After the departure of guitarist Wes Borland, who quit the group shortly after the release of “Chocolate Starfish and the Hotdog Flavored Water,” Limp Bizkit launched a remix album called “New Old Songs” on December 4, 2001. Borland originally had his own rendition of the song “Break Stuff,” but the band pulled his remix from the track list after he left.

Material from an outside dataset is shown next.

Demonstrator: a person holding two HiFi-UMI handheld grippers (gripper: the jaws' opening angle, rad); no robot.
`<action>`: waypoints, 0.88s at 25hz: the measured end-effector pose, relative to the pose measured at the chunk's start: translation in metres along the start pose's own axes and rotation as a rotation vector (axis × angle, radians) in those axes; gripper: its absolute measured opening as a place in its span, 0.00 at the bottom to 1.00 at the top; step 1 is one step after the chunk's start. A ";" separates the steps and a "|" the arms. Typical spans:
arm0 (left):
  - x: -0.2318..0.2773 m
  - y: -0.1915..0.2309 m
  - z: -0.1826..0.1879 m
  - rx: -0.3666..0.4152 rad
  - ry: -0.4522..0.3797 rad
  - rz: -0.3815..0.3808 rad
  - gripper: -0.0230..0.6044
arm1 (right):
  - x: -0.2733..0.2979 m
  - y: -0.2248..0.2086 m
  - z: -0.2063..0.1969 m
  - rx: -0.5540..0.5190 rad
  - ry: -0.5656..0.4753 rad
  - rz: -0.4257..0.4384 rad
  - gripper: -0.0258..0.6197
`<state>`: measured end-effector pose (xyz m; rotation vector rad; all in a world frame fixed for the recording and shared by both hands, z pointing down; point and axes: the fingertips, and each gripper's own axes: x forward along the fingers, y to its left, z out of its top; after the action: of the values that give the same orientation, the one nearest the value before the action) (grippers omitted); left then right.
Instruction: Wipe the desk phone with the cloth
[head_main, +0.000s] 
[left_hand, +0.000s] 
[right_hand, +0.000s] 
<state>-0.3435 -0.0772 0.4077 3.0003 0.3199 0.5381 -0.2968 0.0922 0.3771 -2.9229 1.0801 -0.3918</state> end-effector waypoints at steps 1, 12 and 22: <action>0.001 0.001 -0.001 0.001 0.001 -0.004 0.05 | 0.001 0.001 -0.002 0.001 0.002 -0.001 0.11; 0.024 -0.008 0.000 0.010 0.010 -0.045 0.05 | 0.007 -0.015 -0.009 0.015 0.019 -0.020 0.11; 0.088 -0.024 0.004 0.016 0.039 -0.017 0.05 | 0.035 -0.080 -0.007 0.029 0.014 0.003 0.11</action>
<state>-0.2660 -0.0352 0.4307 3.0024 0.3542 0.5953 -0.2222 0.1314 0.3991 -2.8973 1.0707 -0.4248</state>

With new guitarist Mike Smith, Limp Bizkit resurfaced in 2003 with a new album called “Results May Vary.” However, it largely received negative reviews from critics and later was ranked No. 3 on the Metacritic lists of “Worst Reviewed Albums.” Borland was reunited with the group in 2004 and with the original line-up, Limp Bizkit released “The Unquestionable Truth, Pt. 1” in May 2005. The album peaked at No. 24 on the Billboard 200 and sold more than a million copies worldwide. The compilation album, “Greatest Hitz,” followed six months later in November 2005 and was comprised of tracks from their other albums. The album missed the Top 40 and only rose to No. 47 and Borland left Limp Bizkit for the second time.
Limp Bizkit's sixth studio album, “The Unquestionable Truth (Part 2),” the sequel to “The Unquestionable Truth, Pt. 1,” is scheduled to be released in 2009.